The project was successful and Rinaldi immediately saw its further potential, realizing that it could be much more than just an online showcase. At this point Edoardo Crotti and Roberto Cecchia come into the picture They were former EMBA participants as well, and the three of them had worked together for over a year at SDA Bocconi, sharing ideas, dreams and inspiration and had come to respect each other. To change the pace of his business Alessandro thought of them and their skills. Together they founded Peekaboox, an evolution of Help4u, an integrated and user-friendly platform that offers small business clients (artisans, small entrepreneurs, etc.) a series of services: creating a website, managing online appointments, scheduling activities, electronic invoicing, monitoring cash flows and income statements, as well as sales promotions. Their initiative is highly successful, subscriptions to the platform boomed and revenue increased by more than 200% in 4 years (2015-2019).
The away success has every chance of being repeated at home. With an extra dimension. The third stage in this journey is called circular Welfare and it starts in Italy, in a limited area for the moment, the province of Biella. This is a pilot experiment but aims to expand to other areas of the country. This time the target group consists of larger companies that are not only offered services for their business but also for their social bottom line and company purpose. Subscribing ventures are requested to invest a small amount of money to buy vouchers that their employees can spend locally, through a digital platform, for various forms of personal and family welfare (health care, assistance, education, sports and entertainment activities, etc.). Employees can choose with one click how to use the welfare allowance made available by their company; businesses and professionals have visibility in the marketplace and companies invest in the local economy, also with a clear reputational advantage.
As well as enjoying well-deserved satisfaction, the time has now come for the three partners to take stock and consider the journey that has brought them this far. Coming from different industries and business functions – from IT to supply chain management – they have shared a training experience that has led their profession in an entirely new and unexpected direction.
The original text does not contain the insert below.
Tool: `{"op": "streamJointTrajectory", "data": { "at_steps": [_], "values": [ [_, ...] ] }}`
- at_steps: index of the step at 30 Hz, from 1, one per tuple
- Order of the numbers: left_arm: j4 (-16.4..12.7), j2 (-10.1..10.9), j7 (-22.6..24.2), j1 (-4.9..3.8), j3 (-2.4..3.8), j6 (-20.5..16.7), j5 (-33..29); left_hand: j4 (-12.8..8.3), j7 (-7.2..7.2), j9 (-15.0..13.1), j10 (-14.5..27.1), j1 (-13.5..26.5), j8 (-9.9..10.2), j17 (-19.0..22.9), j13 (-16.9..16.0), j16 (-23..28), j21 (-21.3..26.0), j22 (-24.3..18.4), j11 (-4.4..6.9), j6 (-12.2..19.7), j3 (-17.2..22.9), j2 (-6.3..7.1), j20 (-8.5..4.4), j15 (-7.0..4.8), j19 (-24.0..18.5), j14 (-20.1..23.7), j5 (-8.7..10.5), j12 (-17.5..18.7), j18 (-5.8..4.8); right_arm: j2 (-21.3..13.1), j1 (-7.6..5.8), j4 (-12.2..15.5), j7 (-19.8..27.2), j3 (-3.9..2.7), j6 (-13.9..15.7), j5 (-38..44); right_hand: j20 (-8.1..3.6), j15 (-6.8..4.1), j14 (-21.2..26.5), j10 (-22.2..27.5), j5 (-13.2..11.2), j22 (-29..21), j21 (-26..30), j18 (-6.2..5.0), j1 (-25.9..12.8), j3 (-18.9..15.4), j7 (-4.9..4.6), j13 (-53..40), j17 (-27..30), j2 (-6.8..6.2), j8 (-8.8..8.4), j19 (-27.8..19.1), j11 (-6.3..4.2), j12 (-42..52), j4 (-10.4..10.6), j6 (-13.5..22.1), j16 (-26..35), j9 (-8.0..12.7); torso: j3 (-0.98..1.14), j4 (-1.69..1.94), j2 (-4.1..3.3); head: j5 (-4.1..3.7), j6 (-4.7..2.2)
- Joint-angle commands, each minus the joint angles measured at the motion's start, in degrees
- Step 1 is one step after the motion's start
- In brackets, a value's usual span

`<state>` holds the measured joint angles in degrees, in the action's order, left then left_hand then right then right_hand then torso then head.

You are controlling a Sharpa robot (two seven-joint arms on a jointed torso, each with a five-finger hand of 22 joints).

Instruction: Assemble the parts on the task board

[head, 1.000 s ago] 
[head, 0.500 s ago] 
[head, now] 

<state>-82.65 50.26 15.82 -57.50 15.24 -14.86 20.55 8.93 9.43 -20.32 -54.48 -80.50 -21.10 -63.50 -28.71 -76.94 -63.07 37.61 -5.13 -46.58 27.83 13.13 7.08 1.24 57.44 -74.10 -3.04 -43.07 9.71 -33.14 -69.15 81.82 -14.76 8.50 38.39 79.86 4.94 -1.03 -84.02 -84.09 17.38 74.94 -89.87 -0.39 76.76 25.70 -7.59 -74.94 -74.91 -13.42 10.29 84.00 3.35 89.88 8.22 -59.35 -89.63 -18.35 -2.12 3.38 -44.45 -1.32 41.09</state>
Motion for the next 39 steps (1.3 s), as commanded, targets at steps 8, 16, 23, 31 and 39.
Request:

Did they expect this before they began their EMBA? Perhaps not completely. “I am a computer scientist and I enrolled on the course to strengthen and broaden my managerial skills; I did not think my life would change,” says Alessandro. “The EMBA has opened my view to 360°.” Roberto speaks of the “will to get back into the game” and Edoardo of “realizing himself through knowledge.” All these expectations have been exceeded by the actual impact of the Master program and the subsequent professional developments. For all three of them the EMBA was a great (trans)formative experience. “My reasons for enrolling in the EMBA are different from the results I have achieved,” Roberto continues. “Here, I learned how important it is to share and discuss with others, especially when you need to make strategic decisions and there is little data available, as in the case of a start-up like ours.” And so far the results have borne out the decisions taken.
It was inevitable to end the conversation with the three alumni by asking them what advice they would give to those who are now or will soon be following the training journey they started seven years ago. Alessandro has no hesitation: “Keep an open mind, don’t take anything for granted.” “Appreciate the value of relationships, not only professional ones, and the importance of mutual esteem and trust,” Edoardo continues. “Without which it would have been hard for us to accept a proposal like the one Alessandro made to us from Dubai.” “At the start I was only counting on myself and my competitive potential,” Roberto echoes. “Then I discovered that the real strength comes from teamwork.” A good suggestion for managers and entrepreneurs who increasingly need to tackle not only financial results but also the social impact and sustainability of their actions.